As many a coach’s best laid plans go, a few of Central’s stronger wrestlers failed to make it to the state tournament, for one reason or another.
But, the three Chargers who did find their way to Garland’s Curtis Culwell Center last month all placed and pushed Central to a top 10 finish, as the team tied for sixth place.
All three of those wrestlers will be back next season and are already focused on improving personally and helping other young teammates earn their way to the state meet and vault the Chargers to an even higher finish.
De Mone McClinton will be a senior next year, Blaine Martinez will be a junior, and Jacob Hart will be just a sophomore.
McClinton came away with a sixth-place finish at 126 this season, finishing 45-17, in his best year thus far, although he’s been in the sport for just three years.
His progress has been huge, as McClinton didn’t even get out of the district meet qualifying last year.
“All the hard work has paid off,” McClinton said, “and being able to accomplish something like that, especially after not getting past the first step last year, is really great.”
As with his teammates, McClinton plans to continue to improve his skills in the offseason and summer by entering the Greco Roman and freestyle events at the end of the month.
After the season of maintaining his weight, McClinton admitted that part of his celebration included a bit of indulging.
“I think I put on 20 pounds in four days,” he said.
McClinton lost a second round match at state by just one point and finished second at regionals to the eventual state champ.
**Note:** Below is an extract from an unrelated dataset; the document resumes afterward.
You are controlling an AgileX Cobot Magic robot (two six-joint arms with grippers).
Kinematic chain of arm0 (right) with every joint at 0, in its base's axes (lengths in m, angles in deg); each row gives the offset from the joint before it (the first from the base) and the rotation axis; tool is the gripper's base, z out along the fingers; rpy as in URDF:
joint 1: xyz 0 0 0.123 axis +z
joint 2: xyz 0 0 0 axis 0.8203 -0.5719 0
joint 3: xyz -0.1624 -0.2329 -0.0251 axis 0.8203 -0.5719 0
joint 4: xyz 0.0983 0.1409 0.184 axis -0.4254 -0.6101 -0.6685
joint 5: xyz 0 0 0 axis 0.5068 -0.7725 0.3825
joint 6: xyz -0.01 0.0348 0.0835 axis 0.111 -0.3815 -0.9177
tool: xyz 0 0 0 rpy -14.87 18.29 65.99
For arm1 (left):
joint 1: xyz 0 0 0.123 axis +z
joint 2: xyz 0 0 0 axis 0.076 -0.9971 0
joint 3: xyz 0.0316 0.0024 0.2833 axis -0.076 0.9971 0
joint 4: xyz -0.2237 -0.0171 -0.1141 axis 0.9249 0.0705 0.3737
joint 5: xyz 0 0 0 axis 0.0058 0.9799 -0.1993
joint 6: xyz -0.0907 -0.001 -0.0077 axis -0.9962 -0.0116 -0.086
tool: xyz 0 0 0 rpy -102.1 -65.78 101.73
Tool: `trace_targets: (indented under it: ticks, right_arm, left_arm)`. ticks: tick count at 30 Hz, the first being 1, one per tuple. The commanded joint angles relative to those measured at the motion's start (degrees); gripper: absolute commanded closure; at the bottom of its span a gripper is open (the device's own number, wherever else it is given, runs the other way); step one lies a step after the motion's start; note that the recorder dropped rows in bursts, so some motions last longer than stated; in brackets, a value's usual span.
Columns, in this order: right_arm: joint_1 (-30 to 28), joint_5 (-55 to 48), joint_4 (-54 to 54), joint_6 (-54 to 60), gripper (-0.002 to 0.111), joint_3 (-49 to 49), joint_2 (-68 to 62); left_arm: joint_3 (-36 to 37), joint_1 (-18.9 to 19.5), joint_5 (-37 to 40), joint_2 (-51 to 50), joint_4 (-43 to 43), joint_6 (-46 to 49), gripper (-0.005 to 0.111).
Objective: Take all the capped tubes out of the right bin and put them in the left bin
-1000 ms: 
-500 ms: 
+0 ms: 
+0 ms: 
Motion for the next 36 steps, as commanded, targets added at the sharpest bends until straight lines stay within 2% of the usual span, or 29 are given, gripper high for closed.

He expects to claim the top spot for himself in his senior year.
Martinez, who finished third in the state this season at 120, said he feels all three of the Chargers can improve their position next year. Such positioning should boost Central up the standings, too.
“We can get more state qualifiers and placers out of our wrestling room,” Martinez said.
As one of the team captains, Martinez said they will help the younger wrestlers train to achieve those goals.
“We’ve got the room to improve and the talent to do it,” Martinez said.
For freshman Hart, he’ll be starting his 10th year in the sport, a product of the Keller Wrestling Academy among other groups which have helped boost the sport locally.
A fourth-place finisher at 113, Hart is planning almost a full month of wrestling camp in Minnesota.
“I hope to qualify for the Cadet Duals for Team Texas,” Hart said of the event in Pennsylvania this summer.
He admits his time in Greco Roman and freestyle has significantly contributed to his collegiate-style talents.
“It’s almost like another sport,” he said, but feels the added dimension of hip pressure and positioning aided his season.
“We did really well this year,” Hart added, noting Central brought three wrestlers to the state meet and all three placed. “It’s probably one of Central’s best teams.”
Hart also noted there are several freshmen who could excel in the coming year, and the experienced guys on the team will be looked to for leadership.
The Chargers lose quality seniors such as Qu’Ron Sims and Jonathon Bowen, among others.
“I wish we would have had more kids at state,” Wilson said. “But we did great, and I can’t complain. We’ve got all three state placers coming back and it’s something to build on.”